### WHAT YOU NEED TO DO
From the records below, copy every line that contains the word "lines".

━━━━━ SUPPLIED INFORMATION ━━━━━

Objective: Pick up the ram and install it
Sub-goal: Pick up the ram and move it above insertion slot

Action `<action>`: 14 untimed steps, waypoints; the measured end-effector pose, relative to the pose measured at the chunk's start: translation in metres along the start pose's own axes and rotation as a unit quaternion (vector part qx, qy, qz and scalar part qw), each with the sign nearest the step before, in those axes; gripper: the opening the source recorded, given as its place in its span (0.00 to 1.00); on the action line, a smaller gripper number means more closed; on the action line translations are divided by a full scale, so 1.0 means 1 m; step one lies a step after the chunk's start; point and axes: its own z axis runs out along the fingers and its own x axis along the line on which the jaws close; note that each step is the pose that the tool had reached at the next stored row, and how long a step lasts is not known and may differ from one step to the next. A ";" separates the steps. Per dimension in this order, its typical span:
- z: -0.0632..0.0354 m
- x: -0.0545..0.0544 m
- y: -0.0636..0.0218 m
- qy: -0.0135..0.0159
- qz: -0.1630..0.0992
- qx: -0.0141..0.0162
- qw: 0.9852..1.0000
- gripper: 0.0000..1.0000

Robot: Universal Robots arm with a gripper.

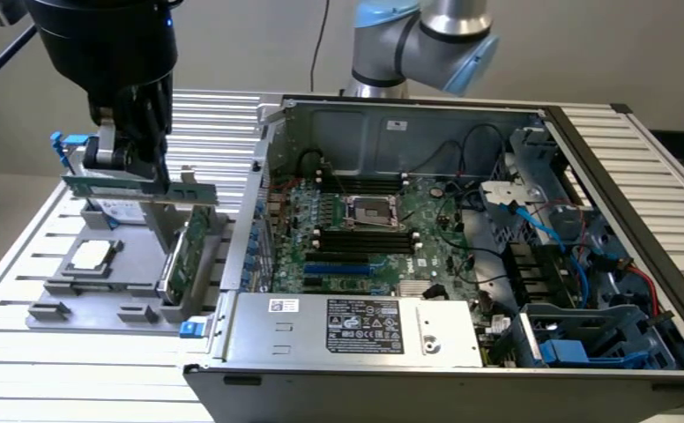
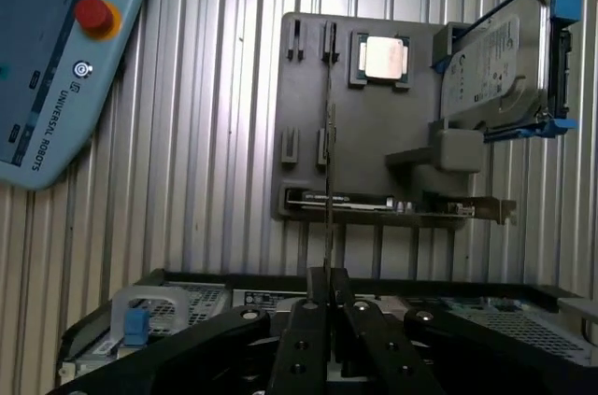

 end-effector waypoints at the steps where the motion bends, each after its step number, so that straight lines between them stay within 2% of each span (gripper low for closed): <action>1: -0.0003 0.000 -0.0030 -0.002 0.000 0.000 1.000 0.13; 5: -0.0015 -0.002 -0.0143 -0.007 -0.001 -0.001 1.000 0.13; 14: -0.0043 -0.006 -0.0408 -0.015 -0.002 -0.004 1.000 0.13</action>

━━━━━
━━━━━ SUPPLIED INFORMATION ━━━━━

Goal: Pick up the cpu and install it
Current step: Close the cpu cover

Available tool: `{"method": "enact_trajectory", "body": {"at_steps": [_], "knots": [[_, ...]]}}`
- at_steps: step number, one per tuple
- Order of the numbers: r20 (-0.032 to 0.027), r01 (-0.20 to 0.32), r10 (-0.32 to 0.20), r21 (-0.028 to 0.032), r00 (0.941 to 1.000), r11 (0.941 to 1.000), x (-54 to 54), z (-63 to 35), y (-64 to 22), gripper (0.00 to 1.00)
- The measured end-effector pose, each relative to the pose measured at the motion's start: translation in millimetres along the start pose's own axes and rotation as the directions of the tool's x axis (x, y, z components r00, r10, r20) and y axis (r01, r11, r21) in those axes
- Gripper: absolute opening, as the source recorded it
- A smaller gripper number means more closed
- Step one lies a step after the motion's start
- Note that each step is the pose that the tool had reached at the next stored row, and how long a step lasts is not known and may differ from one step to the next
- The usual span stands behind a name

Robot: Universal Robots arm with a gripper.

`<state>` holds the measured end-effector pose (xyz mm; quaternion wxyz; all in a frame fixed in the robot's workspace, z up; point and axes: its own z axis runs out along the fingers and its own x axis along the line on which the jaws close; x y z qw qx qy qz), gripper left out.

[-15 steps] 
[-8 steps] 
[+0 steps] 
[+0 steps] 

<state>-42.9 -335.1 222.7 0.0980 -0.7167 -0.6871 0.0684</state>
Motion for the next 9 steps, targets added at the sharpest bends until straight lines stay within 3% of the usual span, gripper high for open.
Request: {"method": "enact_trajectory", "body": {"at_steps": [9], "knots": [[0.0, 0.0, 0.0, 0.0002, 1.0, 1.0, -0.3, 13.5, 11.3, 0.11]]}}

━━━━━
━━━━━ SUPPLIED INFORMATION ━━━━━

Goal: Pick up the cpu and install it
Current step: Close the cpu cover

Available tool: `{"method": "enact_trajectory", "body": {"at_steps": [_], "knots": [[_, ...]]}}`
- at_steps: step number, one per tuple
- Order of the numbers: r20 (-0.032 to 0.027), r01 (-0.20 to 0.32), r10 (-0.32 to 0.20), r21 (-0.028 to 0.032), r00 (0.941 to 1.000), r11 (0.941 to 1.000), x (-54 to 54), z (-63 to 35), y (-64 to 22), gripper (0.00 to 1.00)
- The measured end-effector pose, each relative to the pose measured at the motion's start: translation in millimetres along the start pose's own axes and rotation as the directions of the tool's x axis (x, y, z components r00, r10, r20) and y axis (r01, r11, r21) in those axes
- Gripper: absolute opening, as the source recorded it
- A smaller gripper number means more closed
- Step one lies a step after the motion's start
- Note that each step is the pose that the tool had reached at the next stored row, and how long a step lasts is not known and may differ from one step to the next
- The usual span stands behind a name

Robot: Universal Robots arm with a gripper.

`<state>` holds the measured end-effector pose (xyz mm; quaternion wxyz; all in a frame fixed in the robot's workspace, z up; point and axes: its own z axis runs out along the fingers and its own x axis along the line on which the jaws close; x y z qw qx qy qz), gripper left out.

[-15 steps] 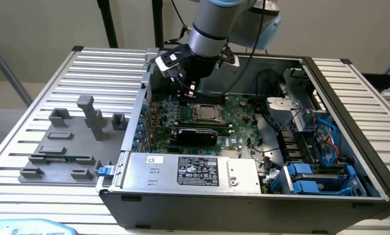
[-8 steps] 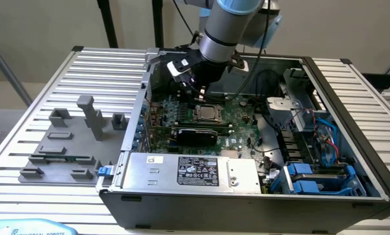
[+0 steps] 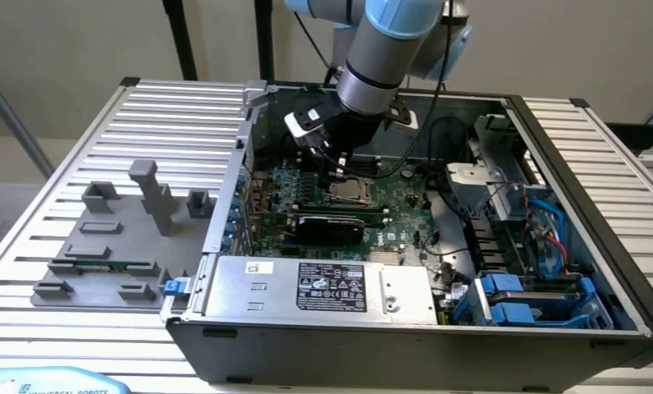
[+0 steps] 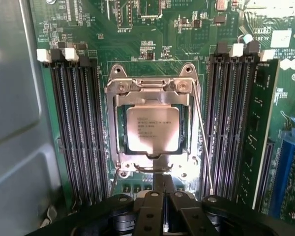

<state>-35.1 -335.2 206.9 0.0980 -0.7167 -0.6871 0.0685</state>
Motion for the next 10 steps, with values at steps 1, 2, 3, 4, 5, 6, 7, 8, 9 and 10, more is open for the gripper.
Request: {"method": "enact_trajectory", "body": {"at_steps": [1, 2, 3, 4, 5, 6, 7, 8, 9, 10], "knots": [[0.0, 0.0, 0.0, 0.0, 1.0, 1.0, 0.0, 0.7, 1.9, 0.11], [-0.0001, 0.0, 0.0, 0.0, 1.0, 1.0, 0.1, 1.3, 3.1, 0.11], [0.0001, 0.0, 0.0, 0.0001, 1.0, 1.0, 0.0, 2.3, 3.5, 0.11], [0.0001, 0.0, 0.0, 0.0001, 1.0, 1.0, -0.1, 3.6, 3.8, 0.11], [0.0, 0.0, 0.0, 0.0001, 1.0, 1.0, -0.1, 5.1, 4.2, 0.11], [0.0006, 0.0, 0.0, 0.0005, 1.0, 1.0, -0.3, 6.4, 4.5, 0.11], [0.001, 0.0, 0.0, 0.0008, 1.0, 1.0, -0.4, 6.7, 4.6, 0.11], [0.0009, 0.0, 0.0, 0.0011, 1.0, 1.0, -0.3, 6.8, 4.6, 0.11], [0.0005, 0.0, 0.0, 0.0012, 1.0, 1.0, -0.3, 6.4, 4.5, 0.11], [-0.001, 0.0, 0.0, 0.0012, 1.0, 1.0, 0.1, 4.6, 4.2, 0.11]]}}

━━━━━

### WRITTEN SOLUTION
 end-effector waypoints at the steps where the motion bends, each after its step number, so that straight lines between them stay within 2% of each span (gripper low for closed): <action>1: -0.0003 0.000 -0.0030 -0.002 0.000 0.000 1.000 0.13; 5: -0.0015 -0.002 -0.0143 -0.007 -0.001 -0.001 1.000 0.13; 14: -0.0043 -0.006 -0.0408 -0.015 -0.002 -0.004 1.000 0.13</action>
Motion for the next 9 steps, targets added at the sharpest bends until straight lines stay within 3% of the usual span, gripper high for open.

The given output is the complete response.